SN: vier Neuinfektionen gemeldet - Stadt prüft rechtliche Mittel im Nachgang der Querdenker-Spontandemonstration
Verfasst: 11.11.2020, 18:21
SN: vier Neuinfektionen gemeldet - Stadt prüft rechtliche Mittel im Nachgang der Querdenker-Spontandemonstration
Eine infizierte Person arbeitet in der Kita „Mosaik“. 28 Kinder sowie Erzieherinnen und Erzieher der Einrichtung werden deshalb am 12. November 2020 getestet. Kinder aus Gruppen, die keinen Kontakt mit der Erzieherin hatten, werden weiter in der Kita betreut.
Im Nachgang an die Spontandemonstration der Querdenker-Aktivisten am 10. November 2020 auf dem Bertha-Klingberg-Platz prüft die Stadt, rechtliche Mittel einzulegen. Oberbürgermeister Rico Badenschier: „Mit der Entscheidung des Verwaltungsgerichtes Schwerin zur Teilnahme an der Demonstration bekommt eine Minderheit einen großen medialen Raum. Das ist sehr bedauerlich. Zum Glück agiert die Mehrheit der Bevölkerung vernünftig. Dafür bin ich auch außerordentlich dankbar.“
Die Landeshauptstadt prüft derzeit, ob eine Beschwerde gegen die Entscheidung des Verwaltungsgerichts Schwerin Aussicht auf Erfolg hat. „Die Versammlungsfreiheit ist grundgesetzlich verbrieft und somit ein Grundpfeiler der Demokratie. Wir sind daher im steten Austausch mit Versammlungsleitern, um Demonstrationen jeglicher Art zu ermöglichen. Versammlungen müssen aber den geltenden Corona-Regeln entsprechen, um das Infektionsrisiko gering zu halten“, erklärt der Oberbürgermeister weiter. Deswegen wurden zwei andere Eilversammlungen, welche von Bürgern aus Mecklenburg-Vorpommern angemeldet wurden, unter Auflagen genehmigt.

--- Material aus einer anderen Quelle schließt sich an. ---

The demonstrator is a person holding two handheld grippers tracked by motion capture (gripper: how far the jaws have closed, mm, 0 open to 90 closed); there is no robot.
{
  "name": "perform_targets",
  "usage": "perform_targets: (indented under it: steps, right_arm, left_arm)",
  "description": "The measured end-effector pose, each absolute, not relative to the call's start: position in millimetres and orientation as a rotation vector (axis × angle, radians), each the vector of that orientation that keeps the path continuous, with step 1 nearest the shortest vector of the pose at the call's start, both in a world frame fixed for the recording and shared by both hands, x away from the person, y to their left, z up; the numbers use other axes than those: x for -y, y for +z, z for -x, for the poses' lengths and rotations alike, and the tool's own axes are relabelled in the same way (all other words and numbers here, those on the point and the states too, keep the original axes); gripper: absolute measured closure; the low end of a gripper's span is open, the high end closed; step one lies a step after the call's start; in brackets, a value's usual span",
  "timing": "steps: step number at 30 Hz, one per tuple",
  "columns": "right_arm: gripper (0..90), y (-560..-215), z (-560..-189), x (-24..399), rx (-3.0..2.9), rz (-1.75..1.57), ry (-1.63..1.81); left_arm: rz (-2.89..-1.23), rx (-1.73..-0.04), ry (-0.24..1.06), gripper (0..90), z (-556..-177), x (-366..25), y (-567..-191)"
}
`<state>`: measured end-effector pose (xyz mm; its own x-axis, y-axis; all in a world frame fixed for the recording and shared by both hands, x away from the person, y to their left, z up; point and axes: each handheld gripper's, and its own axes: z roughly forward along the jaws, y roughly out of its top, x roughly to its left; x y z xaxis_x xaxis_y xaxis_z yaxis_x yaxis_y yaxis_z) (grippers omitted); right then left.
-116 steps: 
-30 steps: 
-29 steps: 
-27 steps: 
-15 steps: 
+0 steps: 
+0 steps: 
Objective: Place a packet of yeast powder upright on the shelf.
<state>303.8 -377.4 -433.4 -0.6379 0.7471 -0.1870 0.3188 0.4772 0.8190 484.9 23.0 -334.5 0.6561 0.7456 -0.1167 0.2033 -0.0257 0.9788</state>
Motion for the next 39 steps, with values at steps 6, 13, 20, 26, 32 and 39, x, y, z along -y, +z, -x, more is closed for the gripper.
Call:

Aus Sicht der Stadt ist es unverständlich, warum das Gericht festgestellt hat, dass die Beschwerdeführer zur Teilnahme an Demonstrationen in das Bundesland einreisen dürfen. Wir als Stadt haben Ihnen das zu keiner Zeit verboten, sondern lediglich deren Spontandemonstration untersagt. Im Nachgang ist es schwierig, rechtliche Mittel gegen eine aus Sicht der Stadt falsche Entscheidung einzulegen. Insofern gilt es, dem OVG deutlich zu machen, dass sich die gestrigen Ereignisse mit hoher Wahrscheinlichkeit in der näheren Zukunft wiederholen können. Damit lässt sich das städtische Bedürfnis begründen, kurzfristig die Haltung des OVG zu erfahren.